Güncelleme Tarihi:
Kararda, ilk derece mahkemesinin kararının sadece sınırlı olarak CMK'da belirtilen hallere göre bozulup gönderilebileceği hatırlatıldı:
“Bölge Adliye Mahkemesi, kararı esastan inceleyerek, delil tartışmasına girmiş ve sübut meselesinde sıkıntı olduğunu, delillerin irdelenmesinde ve takdirinde yanlış sonuca ulaşıldığını düşünüyorsa ve delillerin eksik olduğu kanaatindeyse, esasa yönelik eksikliklerin olduğu tespitini yapmışsa, eylemin hukuki nitelendirmesinde hata olduğunu düşünüyorsa, CMK'nın 280. maddesi uyarınca bizatihi davayı görmesi durumu ortaya çıkmaktadır.

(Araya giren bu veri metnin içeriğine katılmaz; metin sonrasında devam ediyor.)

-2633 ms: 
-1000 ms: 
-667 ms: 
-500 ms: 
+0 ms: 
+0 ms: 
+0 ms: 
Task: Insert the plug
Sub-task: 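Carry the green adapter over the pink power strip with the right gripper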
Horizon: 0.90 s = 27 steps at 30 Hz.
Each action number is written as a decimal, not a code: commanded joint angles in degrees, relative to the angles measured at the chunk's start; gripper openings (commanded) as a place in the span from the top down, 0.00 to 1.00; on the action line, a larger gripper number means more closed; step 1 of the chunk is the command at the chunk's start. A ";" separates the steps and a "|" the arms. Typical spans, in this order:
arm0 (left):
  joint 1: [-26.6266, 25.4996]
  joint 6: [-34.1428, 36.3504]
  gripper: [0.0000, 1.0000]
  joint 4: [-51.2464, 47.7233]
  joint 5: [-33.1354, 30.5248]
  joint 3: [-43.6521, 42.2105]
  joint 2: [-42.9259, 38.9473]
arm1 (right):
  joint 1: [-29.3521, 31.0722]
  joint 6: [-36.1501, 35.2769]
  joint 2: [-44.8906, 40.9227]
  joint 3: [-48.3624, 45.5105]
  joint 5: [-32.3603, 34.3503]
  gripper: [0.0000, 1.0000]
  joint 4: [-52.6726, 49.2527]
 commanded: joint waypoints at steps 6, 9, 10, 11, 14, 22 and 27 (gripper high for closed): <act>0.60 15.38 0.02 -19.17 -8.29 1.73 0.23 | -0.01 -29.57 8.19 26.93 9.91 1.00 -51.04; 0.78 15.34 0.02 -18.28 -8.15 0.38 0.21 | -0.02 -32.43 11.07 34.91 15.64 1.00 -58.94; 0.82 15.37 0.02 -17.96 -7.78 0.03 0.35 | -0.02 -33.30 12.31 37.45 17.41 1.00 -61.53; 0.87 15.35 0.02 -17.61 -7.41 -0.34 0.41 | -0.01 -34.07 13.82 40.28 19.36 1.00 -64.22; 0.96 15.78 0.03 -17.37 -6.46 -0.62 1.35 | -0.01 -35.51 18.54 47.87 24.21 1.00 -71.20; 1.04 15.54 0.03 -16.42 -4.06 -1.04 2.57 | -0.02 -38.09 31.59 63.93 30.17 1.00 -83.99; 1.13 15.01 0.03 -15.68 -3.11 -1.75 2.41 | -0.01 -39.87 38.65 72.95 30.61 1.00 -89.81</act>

Davanın hazırlık işlemlerine başlayıp bizzat yargılamayı kendisinin yapması gerekmektedir.
2. Ceza Dairesi, adeta kendini yüce Yargıtay'ın yerine koyarak esastan bozma yapmış, mahkememizin bağımsızlığına, karar verme özgürlüğüne müdahale etmiştir.

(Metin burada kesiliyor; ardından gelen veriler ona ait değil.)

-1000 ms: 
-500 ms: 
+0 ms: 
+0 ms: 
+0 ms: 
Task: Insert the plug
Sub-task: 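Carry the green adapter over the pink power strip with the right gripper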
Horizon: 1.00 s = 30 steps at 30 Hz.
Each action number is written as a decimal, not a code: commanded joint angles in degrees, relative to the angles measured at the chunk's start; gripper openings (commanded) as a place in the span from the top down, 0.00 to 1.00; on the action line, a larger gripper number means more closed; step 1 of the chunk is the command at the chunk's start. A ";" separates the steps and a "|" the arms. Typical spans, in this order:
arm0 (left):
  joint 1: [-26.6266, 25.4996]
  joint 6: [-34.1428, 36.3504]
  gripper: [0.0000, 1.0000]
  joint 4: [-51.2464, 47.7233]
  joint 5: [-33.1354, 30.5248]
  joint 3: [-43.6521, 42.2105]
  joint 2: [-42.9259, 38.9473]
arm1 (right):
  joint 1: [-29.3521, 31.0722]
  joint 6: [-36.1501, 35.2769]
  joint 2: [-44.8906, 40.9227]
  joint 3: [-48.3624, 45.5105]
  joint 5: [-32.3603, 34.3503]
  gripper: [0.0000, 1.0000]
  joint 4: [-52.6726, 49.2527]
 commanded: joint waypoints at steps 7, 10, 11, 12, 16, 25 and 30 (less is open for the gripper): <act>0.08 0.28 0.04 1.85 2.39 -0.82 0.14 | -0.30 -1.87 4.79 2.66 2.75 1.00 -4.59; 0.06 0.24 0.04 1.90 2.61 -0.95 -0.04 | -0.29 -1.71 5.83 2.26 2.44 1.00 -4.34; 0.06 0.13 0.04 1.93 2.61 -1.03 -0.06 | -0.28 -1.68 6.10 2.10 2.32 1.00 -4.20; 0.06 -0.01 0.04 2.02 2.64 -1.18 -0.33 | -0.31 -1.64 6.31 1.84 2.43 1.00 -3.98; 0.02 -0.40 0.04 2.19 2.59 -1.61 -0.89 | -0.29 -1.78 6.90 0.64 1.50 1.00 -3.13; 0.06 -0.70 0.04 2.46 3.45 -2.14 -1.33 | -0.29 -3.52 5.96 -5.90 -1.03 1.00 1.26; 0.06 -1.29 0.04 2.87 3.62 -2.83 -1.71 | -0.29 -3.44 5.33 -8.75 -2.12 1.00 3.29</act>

Hatta Bölge Adliye Başsavcılığı bu hatalı uygulama karşısında sessiz kalmamış, itiraz yetkisi olmamasına rağmen eleştiride bulunma zarureti hissetmiştir."
Ayrıca "Yargıtay temyiz denetiminde dahi direnme imkânı varken istinaf aşamasında bunun kabul edilmemesi istinaf mahkemesine Yargıtay'da olmayan güç ve yetkiyi sağlamış olacaktır" değerlendirmesine yer verilen kararda, bu nedenlerle davaya bakma görev ve yetkisinin İstanbul Bölge Adliye Mahkemesi 2. Ceza Dairesi'ne ait olduğu belirtildi.

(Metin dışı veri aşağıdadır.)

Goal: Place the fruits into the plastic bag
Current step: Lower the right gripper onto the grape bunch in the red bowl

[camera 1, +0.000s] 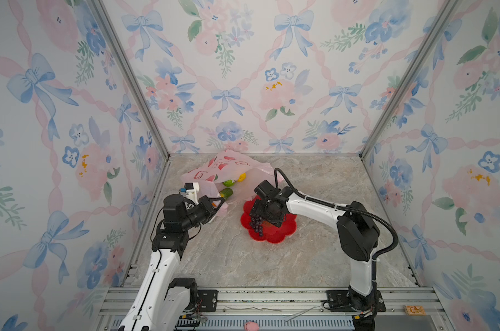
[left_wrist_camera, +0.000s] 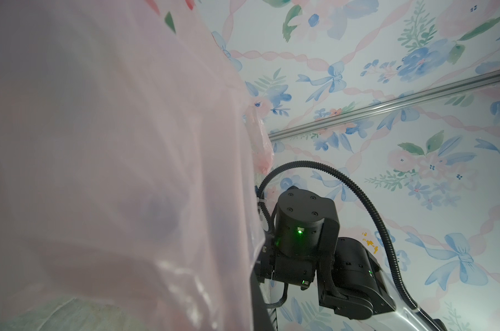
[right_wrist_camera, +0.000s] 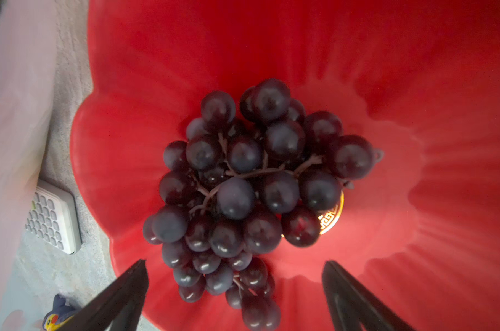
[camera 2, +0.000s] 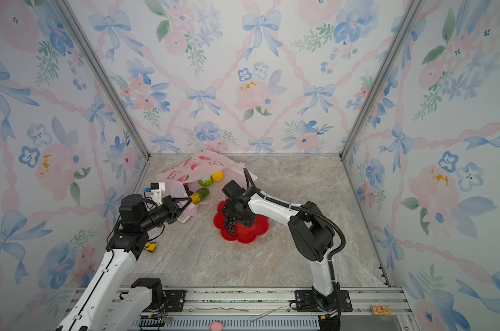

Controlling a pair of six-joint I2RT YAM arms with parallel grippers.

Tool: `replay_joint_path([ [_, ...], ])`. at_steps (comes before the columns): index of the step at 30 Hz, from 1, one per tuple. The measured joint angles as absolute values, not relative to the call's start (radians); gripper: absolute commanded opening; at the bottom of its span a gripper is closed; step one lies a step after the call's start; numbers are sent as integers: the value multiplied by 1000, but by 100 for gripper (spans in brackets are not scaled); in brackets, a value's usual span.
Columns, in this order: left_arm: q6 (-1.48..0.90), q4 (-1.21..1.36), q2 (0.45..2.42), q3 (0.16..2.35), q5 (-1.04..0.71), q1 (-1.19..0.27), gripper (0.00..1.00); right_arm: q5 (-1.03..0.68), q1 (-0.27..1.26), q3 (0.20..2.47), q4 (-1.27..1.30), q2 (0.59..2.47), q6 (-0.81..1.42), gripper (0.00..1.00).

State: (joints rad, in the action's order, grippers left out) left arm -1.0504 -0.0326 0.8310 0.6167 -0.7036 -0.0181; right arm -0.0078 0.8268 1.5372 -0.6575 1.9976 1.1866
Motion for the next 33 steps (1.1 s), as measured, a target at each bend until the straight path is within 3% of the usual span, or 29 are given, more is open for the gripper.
replay_joint_path([
  [14, -1051, -33, 822, 584, -704, -18, 0, 28, 827, 1744, -772, 2163, 1166, 96],
  [27, -1051, -33, 810, 570, -703, -18, 0, 88, 817, 1751, -849, 2207, 1045, 99],
  [33, -1051, -33, 808, 564, -696, -18, 0, 110, 802, 1695, -848, 2180, 992, 89],
])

Kararda, bozma yönünden yapılacak bir işlem olmadığından ‘karar verilmesine de yer olmadığına’ hükmedildi. Heyet, dosyanın ‘gereği, takdir ve ifası için İstanbul Bölge Adliye Mahkemesi 2. Ceza Dairesi'ne iadesine’ karar verdi.
PEKİ ŞİMDİ NE OLACAK
Âİstanbul 14. Ağır Ceza Mahkemesi’nin iade kararı, hukuki belirsizlik yarattı. Ceza hukukçusu Prof. Dr. Ersan Şen, olası sonuçları Hürriyet’e değerlendirdi. İstanbul Bölge Adliye Mahkemesi 2. Ceza Dairesi'nin verdiği kararın kanunda öngörülen hukuka kesin aykırılık sebeplerinin sınırlarını aşan bir karar olduğunu da belirten Şen, iade kararıyla dosyanın yeniden 2. Ceza Dairesi'ne gideceğini belirterek BAM’ın önündeki üç yolu da şöyle açıkladı:
1- “İstinaf dairesi mahkemeye ‘Dosyayı bana iade edemezsin’ diyerek geri gönderebilir veya ‘Dosyayı başka bir yetkili mahkemeye gönderiyorum’ da diyebilir.
2- BAM’ın da görevsizlik kararı vermesi üzerine dosya Yargıtay 5. Ceza Dairesi'ne gidebilir.
3- 5235 sayılı Bölge Adliye Mahkemeleri Kuruluş Yasasının 35. maddesine göre, Yargıtay Birinci Başkanlığına başvuruda bulunabilir.
Benim önerim ise 35. maddede değişiklik yaparak yerel mahkemelere BAM kararlarına karşı direnme yetkisi verilmesidir. Bu direnme kararlarına bakmaya da her BAM’ların başkanlar kurulları yetkili kılınmalıdır.” (Oya ARMUTÇU/ANKARA)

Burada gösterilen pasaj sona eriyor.